While Sariska and other reserves are worried about their falling numbers of tigers, there’s good news from another part of the country. The Royal Bengal tiger has been spotted in Tripura, which has had no record of the presence of the big cat in the past three decades.
A team from Dehra Dun-based Wildlife Institute of India, led by Sabyasachi Dasgupta, spotted a Royal Bengal tigress with two babies in the Trishna reserve forest while they had gone there to study the status of bisons recently, said conservator of forests, Asish K. Roy.
He said Dasgupta had himself come across the striped carnivore three times. Tracking of the pug marks confirmed that the Bengal tiger was indeed present there, the Wildlife Institute’s annual report said.
Tripura has not had a tiger since 1976 though cheetas and leopards are present in the state. The Centre is now considering including Tripura in Project Tiger for the protection of and research on the big cat. Sources in state forest department said the 194 sq km Trishna Sanctuary can be a good habitat for the Bengal tiger.

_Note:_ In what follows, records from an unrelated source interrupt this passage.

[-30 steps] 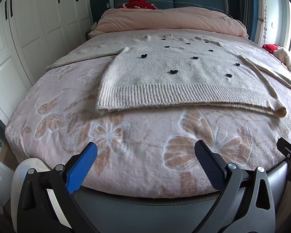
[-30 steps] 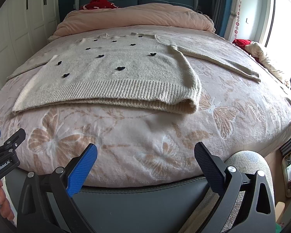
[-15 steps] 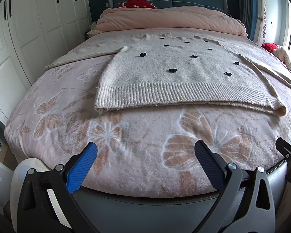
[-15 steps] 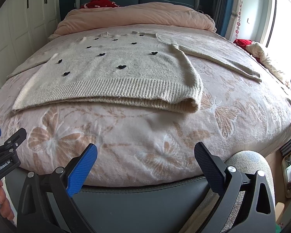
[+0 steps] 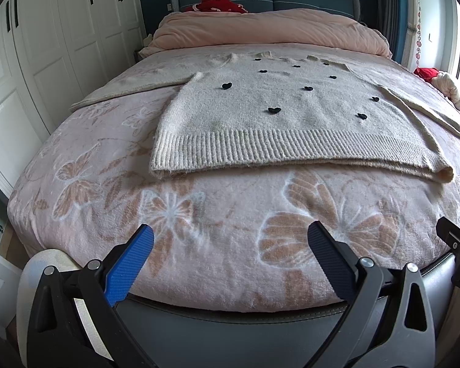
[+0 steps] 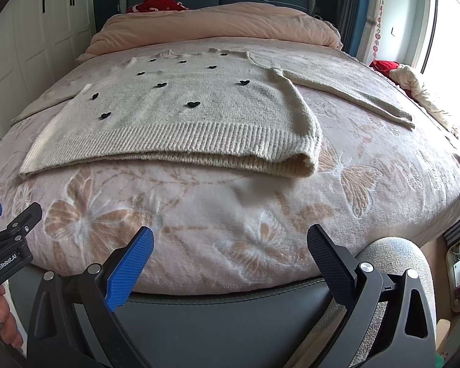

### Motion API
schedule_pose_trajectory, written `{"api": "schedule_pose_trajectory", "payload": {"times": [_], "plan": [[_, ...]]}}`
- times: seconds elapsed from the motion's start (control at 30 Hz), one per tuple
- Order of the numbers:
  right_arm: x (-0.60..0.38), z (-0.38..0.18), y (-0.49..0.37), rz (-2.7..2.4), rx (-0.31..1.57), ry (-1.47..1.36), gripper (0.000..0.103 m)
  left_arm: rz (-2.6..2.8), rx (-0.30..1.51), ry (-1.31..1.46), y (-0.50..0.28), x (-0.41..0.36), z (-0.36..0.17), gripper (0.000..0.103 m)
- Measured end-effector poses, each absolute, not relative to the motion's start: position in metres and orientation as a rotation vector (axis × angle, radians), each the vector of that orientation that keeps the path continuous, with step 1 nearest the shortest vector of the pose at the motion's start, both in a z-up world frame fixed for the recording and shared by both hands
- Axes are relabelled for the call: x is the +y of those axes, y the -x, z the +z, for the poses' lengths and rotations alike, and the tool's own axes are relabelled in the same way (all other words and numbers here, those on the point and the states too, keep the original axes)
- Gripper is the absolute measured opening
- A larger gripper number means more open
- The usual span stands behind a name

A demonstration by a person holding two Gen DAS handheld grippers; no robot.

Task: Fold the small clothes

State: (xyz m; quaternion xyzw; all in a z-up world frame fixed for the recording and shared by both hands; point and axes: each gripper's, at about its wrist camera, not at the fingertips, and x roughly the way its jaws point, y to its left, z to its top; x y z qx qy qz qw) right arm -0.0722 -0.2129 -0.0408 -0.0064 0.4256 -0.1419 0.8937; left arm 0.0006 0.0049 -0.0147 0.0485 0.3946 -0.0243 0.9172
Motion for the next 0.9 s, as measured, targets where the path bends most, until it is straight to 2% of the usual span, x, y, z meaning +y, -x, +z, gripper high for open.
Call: {"api": "schedule_pose_trajectory", "payload": {"times": [0.9], "plan": [[-0.2118,-0.0414,0.0714,-0.290,0.889,0.012,0.098,-0.049,0.812,-0.103,-0.0008,0.0051,-0.0153,0.098]]}}
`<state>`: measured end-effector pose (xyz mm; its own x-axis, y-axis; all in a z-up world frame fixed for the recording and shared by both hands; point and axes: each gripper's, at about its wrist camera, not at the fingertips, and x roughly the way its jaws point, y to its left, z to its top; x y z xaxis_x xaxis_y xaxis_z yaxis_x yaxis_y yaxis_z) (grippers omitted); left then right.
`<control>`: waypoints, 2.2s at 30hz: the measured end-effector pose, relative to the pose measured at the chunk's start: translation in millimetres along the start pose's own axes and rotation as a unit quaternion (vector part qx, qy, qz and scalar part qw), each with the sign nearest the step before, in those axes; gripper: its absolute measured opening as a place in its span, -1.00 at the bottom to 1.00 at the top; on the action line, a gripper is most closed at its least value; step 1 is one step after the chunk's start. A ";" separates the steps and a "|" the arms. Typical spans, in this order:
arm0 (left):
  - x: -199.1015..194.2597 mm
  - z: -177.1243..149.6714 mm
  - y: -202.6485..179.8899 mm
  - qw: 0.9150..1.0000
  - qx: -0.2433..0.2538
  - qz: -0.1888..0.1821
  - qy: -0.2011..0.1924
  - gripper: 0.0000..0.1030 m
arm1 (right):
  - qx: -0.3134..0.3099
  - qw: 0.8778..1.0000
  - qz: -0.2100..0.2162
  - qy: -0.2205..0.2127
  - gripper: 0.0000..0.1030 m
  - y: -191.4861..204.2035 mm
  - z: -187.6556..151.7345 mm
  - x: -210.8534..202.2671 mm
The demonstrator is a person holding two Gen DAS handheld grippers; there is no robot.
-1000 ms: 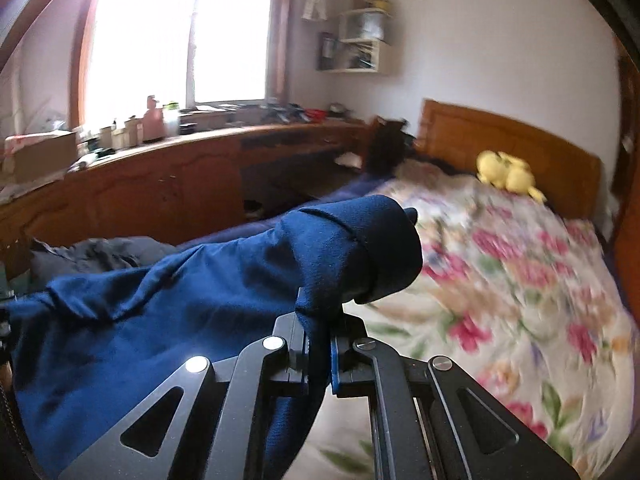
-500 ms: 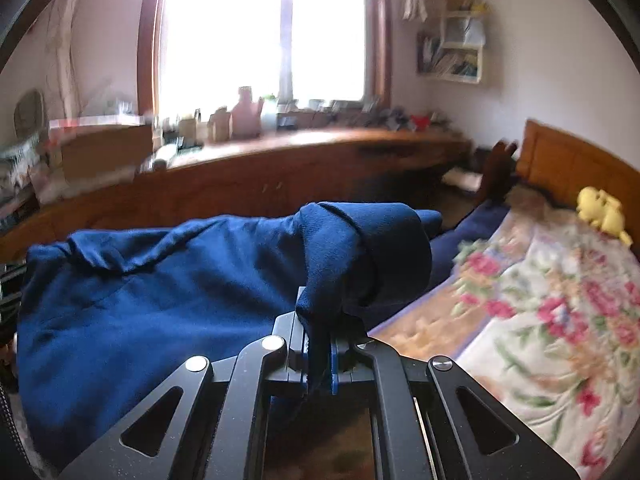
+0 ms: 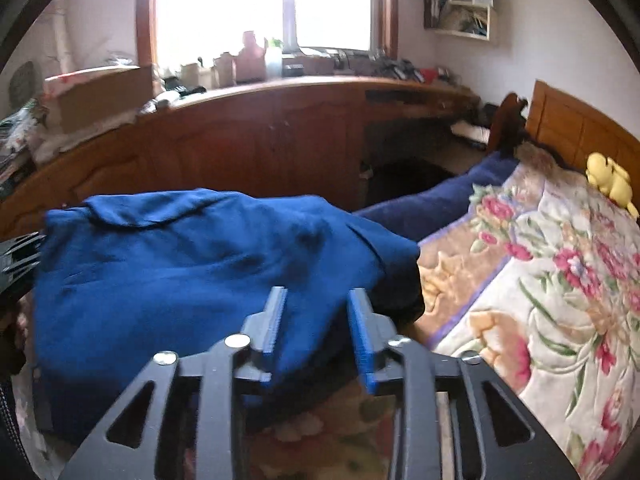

Other than its original habitat in the Sundarbans in West Bengal and neighbouring Bangladesh, tigers are also found in Nepal and Bhutan.
But with Tripura having no borders with Bhutan or Nepal, the question arises as to how the Royal Bengal tiger came into the state.
It may just be that the tiger entered Tripura from Bangladesh through an elephant corridor, said the Director of Sundarbans Bio-Sphere Reserve, Atanu Raha.
Forest officials in Tripura said there exists an elephant corridor connecting Trishna Reserve Forest and Chittagong hill tracts of Bangladesh, through which many elephants from Tripura migrated to Bangladesh about three decades back when the Damboor Hydel Project was constructed.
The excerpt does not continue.